Salter read a real piece of shit short story that should never have been published, and we heard him admit as much after the reading.  I've told the story before, but once again, when we met, his disdain for me was obvious.  He liked Q, though.  They talked like real pals.  Before I met him, I had talked with a professor who was about to publish the only extant book on Salter, one that surprised and dismayed me to learn about, and he had sent me an advanced copy as it had not yet gone into print.  He offered to send me the transcripts of his conversations with Salter if I wanted to peruse them.  I had also had dinner with another academic who knew Salter socially, who had had dinners with him and who gave me a phone number where I could contact him.  Both men warned me that Salter was a very formal man and that I would have to approach him in a certain way.  When we met, I think that my disappointment might have shown.  He seemed in many ways to me to be a dandified prick and not someone whose company I would enjoy.

In the end, it didn't matter.  I never wrote the book.

I've been thinking about the essential literature I would keep on my bookshelves if I threw everything else away.  I've started making a mental list, only started, but I know that "The Short Stories of Ernest Hemingway" and "The Sun Also Rises" would be there.  "Gatsby" and "Tender Is the Night" would be there, too.  "Blood Meridian" by Cormac McCarthy, of course.  Wharton's "The Age of Innocence" and Anderson's "Winesburg, Ohio."  "The Sound and the Fury."  "Mrs.

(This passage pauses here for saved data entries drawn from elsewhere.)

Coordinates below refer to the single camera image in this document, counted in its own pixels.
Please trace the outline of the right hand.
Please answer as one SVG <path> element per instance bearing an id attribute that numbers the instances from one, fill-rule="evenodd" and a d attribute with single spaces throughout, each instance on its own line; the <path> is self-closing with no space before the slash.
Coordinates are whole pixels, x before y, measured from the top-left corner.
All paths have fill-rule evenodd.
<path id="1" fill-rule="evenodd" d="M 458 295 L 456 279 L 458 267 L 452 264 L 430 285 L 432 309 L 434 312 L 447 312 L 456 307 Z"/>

Dalloway" by Virginia Woolf. "The Golden Notebook" by Dorris Lessing.  Joyce's "Dubliners."  It really gets to be difficult.

But I would have two novels by Salter there as well--"A Sport and a Pastime" and "Light Years."  For me, they are essential.

I will be thinking more about my list of keepers.  Dostoyevski, of course.  I don't know.  I'll have to really go through and see.

I am paring down the massive amount of things I've collected in my life.  I'm deciding about which cameras to keep.  I think I might only have two in my possession soon, though maybe three.  A Leica M, just because I love the look and the feel of the clumsy things, and a new medium format digital camera that I've not decided on yet.  The tens of tens of other cameras can go.  I have too much.  It is weighing me down.

O.K.  I've rambled and not said what I had intended to say.  Maybe next time.  But now it is Saturday, I think, and there is sunshine outside my window.  I need to move.  That is the chunk of time I have passed into now, the moving portion of the day.  There will be the lunching portion and the napping portion later, then the mother portion and the dinner portion then the loneliness of a solitary television viewer portion before bed.

That's the World of Covid and the life of an intellectual libertine who has, perhaps, stood on the edge of things too long.